Build up your own fucking economy ass-hole.
You can make claims about freedom of religion and all this other nonsense but this issue is about economics, pure and simple. What's being proposed is that incentives to hire people outside of the United States who have no interest in the success of the United States to do the same job for half the wages be greatly lessened. Also, I can tell you from direct experience in the software industry, Indian contractors produce lower quality code, break more builds, have poor communication and many other things that lead to worse quality software. I can't tell you how many times I traced build breaks back to Indian contractors. The only benefit to hiring them is that they cost less.
Before you call me a racist, I have high respect for other cultures and enjoy their cuisine a lot. I love Indian food and I think Indian people in general are pretty cool. What I don't like is when the U.S. Chamber of Commerce is throwing all the American citizens under a bus by hiring less skilled workers for a much cheaper price at the expense of American citizens so they can turn even bigger profits when the corporations the Chamber is comprised of are already sitting on vast piles of wealth. It's really a slap in the face. They've taken advantage of the Land of Opportunity so much that it is no longer the Land of Opportunity.
The U.S. Chamber brought this on themselves. They gamed the system too hard and caused a lot of hardship to good, hard-working Americans and that's why this backlash has occurred.
We'll make great pets
If you are hiring someone in the US for $3 an hour you are a monster. I hope you are exaggerating, otherwise please take a second to think of how you are devaluing human life and decency.
It isn't that American's "don't want to do the job" it's that they "don't want to the job for a non-living wage".
12 hours a day for $3 an hour isn't going to pay for any type of decent living condition in America. Acting like a feudal lord and being oh-so-beneficent as to allow the peasants to work for peanuts isn't something we should aspire to. The idea of a job-creator class is a joke. People should be ashamed for treating other humans like this.
We can, and should, do better.
If you want to fix the employment problem, you remove national restrictions on workers and place them on capital.
want to start a subcontractor to american companies with employees in the US you have to form a company there, hire employees there(even if you want to import them from india) comply with all labour laws and you must pay for their expenses do it both ways no restrictions on work immigration(ie you get a job in the US you get a work visa, same the other way for india, or gemany or wherever) but companies must be incorporated in THAT country pay taxes in THAT country and bare the cost of importing labour to THAT country, none of this set up a dummy corp bring people in under special permissions, if the imported workers want to leave(the contractor company) they can get another job in the US(or wherever) and they automatically get a work via no holding people hostage no wage terrorism
"It takes a lot of determination to rise up against societal norms, get an education and leave their home country."
It sure does.
It takes far more determination to fix the societal problems instead of fleeing them.

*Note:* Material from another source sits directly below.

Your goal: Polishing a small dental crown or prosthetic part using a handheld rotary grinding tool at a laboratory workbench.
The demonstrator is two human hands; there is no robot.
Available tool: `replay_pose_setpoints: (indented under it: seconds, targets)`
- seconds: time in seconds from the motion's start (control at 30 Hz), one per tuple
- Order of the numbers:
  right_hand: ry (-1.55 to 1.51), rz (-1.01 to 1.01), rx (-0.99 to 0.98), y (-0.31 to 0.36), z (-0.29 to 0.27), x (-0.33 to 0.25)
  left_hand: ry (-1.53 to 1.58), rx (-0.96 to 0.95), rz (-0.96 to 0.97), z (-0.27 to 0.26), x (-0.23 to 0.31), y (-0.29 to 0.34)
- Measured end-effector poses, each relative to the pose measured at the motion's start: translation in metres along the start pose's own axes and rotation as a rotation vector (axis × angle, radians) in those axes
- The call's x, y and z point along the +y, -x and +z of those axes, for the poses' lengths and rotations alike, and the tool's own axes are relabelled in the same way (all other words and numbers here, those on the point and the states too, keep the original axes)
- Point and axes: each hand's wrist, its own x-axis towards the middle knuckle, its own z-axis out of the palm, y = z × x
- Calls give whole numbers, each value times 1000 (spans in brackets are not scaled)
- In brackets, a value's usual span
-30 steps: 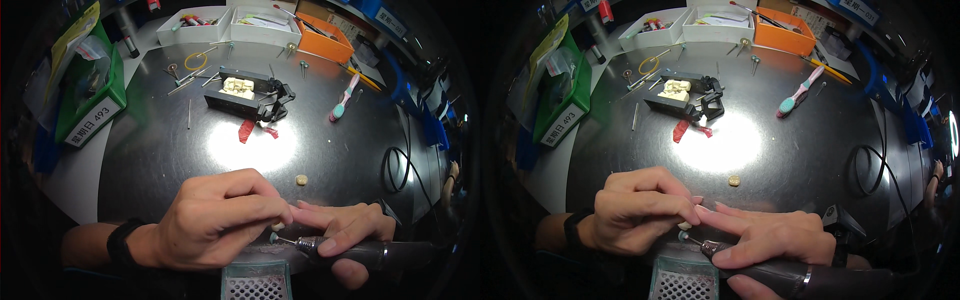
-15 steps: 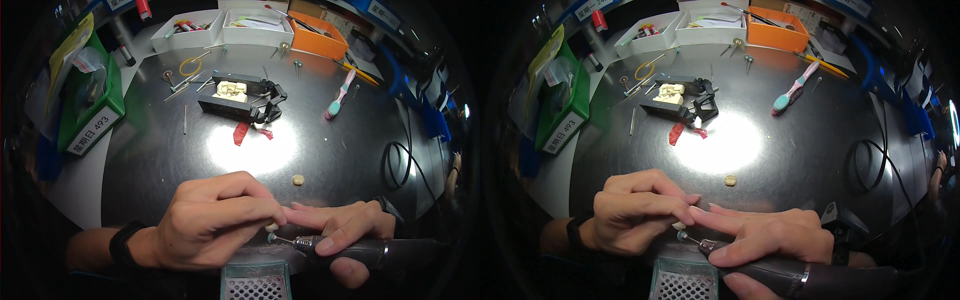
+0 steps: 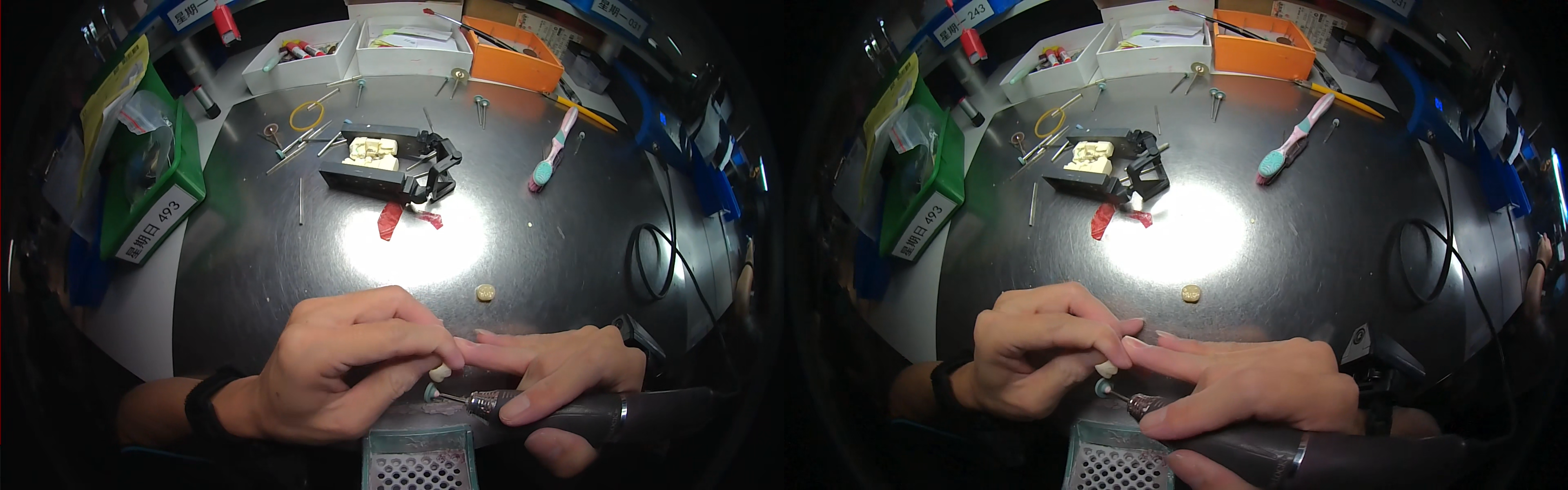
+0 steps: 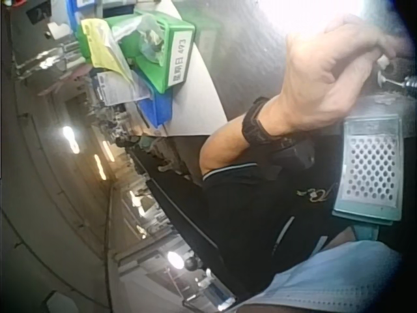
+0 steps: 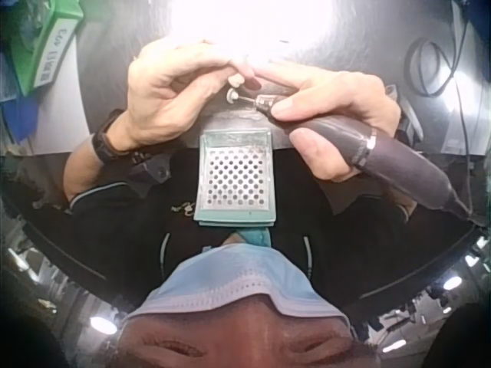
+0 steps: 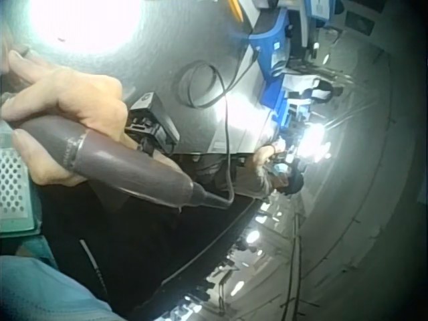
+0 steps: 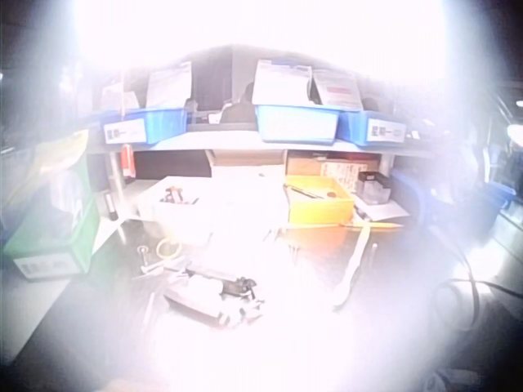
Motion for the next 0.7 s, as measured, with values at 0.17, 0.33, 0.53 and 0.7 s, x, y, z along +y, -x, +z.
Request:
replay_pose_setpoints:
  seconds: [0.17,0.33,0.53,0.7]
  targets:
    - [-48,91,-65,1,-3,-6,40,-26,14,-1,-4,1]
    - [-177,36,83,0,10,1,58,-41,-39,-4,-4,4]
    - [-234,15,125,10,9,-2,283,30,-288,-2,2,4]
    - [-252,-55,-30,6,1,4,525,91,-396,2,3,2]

It is not our responsibility to provide a path to middle class for the entire world. Nations must forge that path for their own people.
God bless Donald J Trump and the United States of America!
There's this : "imposing tougher visa rules unfairly targets some of its members and will not solve a U.S. labor shortage in technology and engineering"
Then this : "contains provisions that may prove challenging for the Indian IT sector...nullify the objective of saving American jobs"
So in other words, "this looks uncomfortably like it might work, so we're going to come up with a load of bullshit while we figure out a way of getting round it".
If there is a labor shortage, surely American jobs don't need saving? Anyway, as many people here have pointed out in the past, this has nothing to do with closet racism, denying smart people with the vital skills we need the right to come and work in the US or protectionism.
It's about unscrupulous people breaking the rules and exploiting their fellow countrymen while careless (in both senses of the word) suits look the other way.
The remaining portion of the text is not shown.